Repository files navigation

CopyPatrol

A tool that allows you to see recent Wikipedia edits that are flagged as possible copyright violations.

Installing manually

Prerequisites

This application makes use of the Symfony framework and the ToolforgeBundle. A bot is used to continually query recent changes against the Turnitin Core API (TCA), record possible copyright violations in a user database, and CopyPatrol then reads from that database. Unless you need to work on the bot code, there's no reason to bother with bot integration, and instead connect to the existing user database on Toolforge (more on this below).

Instructions

  1. Copy .env to .env.local and fill in the appropriate details.
    1. Use the credentials in your replica.my.cnf file in the home directory of your Toolforge account for REPLICAS_USERNAME, REPLICAS_PASSWORD.
    2. Set the TROVE_* variables to that of the installation of the CopyPatrol database (COPYPATROL_DB_NAME).
    3. If you need to test OAuth, obtain tokens by registering a new consumer on Meta at Special:OAuthConsumerRegistration. Alternatively, you can set LOGGED_IN_USER to any value to simulate being that user after clicking on 'Login'.
    4. If you need to test the "iThenticate report" functionality, set TCA_DOMAIN and TCA_KEY. Reports older than AppController::ITHENTICATE_V2_TIMESTAMP need to connect to the older iThenticate API, using the credentials set by ITHENTICATE_USERNAME and ITHENTICATE_PASSWORD.
  2. Run composer install
  3. Open up an SSH tunnel to access the databases on Toolforge. This assumes you have left the REPLICAS_HOST_* and REPLICAS_PORT_* variables at their defaults.
    symfony console toolforge:ssh --trove=copypatrol-dev-db-01
  4. Start the Symfony web server with symfony serve
  5. Visit the URL provided by the Symfony CLI to access the application.

Asset changes

Assets are compiled using Webpack Encore. The compiled assets must be committed to the repository.

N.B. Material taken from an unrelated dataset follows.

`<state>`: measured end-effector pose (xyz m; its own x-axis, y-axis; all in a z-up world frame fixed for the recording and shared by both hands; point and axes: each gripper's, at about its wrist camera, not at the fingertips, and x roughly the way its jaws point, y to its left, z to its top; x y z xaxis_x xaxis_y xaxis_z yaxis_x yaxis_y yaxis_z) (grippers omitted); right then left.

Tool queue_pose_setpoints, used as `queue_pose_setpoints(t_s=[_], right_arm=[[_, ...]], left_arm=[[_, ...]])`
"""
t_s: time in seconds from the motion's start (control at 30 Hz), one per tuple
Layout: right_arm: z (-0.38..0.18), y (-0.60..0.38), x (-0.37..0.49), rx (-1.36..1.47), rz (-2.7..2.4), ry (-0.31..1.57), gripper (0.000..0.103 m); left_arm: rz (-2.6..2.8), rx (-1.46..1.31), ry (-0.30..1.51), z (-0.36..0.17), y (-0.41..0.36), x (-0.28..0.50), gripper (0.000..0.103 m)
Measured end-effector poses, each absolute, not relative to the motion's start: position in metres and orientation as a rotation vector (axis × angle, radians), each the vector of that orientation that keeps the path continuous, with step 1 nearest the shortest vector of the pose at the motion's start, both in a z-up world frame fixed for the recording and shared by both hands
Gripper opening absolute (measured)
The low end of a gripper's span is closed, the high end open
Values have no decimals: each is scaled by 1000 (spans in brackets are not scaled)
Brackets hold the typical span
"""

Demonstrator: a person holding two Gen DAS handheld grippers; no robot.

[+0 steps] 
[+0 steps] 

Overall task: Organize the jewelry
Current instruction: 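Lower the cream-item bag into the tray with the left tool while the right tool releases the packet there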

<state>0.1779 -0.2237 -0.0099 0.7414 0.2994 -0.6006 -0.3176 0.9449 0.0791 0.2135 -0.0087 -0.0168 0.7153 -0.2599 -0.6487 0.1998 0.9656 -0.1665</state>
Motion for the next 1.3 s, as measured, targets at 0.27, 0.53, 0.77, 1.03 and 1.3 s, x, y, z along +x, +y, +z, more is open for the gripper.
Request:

  • Run npm run dev to compile assets for development and watch for changes.
  • Run npm run build to compile assets for production.

Running tests

  • Run composer test to run the unit tests and PHP CodeSniffer.
  • Run npm test to run the linting tests for JavaScript and CSS.

Installing using Docker

A new Docker image needs to be created following the move to Wikimedia VPS. You can use the manual installation instructions above in the meantime.

Adding new languages

  1. Make sure the language is supported by iThenticate. This list is available at https://www.ithenticate.com/resources under the "General" section of the FAQ. Look for "Which international languages does iThenticate have content for in its database?".
  2. Make sure there is community consensus for CopyPatrol. This helps ensure they will regularly make use of CopyPatrol. The bot which powers the CopyPatrol feed is expensive in terms of the resources it uses. Any languages that are not regularly being used should be removed.
  3. Make sure the corresponding -wikipedia message in i18n/en.json (and qqq.json exists and is translated in the desired language.
  4. Update the .copypatrol.ini file in the bot repository and add the new languages to the APP_ENABLED_LANGS variable in .env.

Removing a language

  1. In .copypatrol.ini of the bot repository, set the enabled key for the desired language to false, or remove the definition entirely.
  2. Remove the language from the APP_ENABLED_LANGS variable in .env.

Deployment

The master branch is automatically deployed to the staging environment when changes are pushed. The production instance is updated when a new version is tagged:

  1. Update the APP_VERSION in .env to the new version, using the CalVer format.
  2. Push the changes to the master branch.
  3. Create a new release on GitHub with the same tag.

The production instance should be updated within 10 minutes.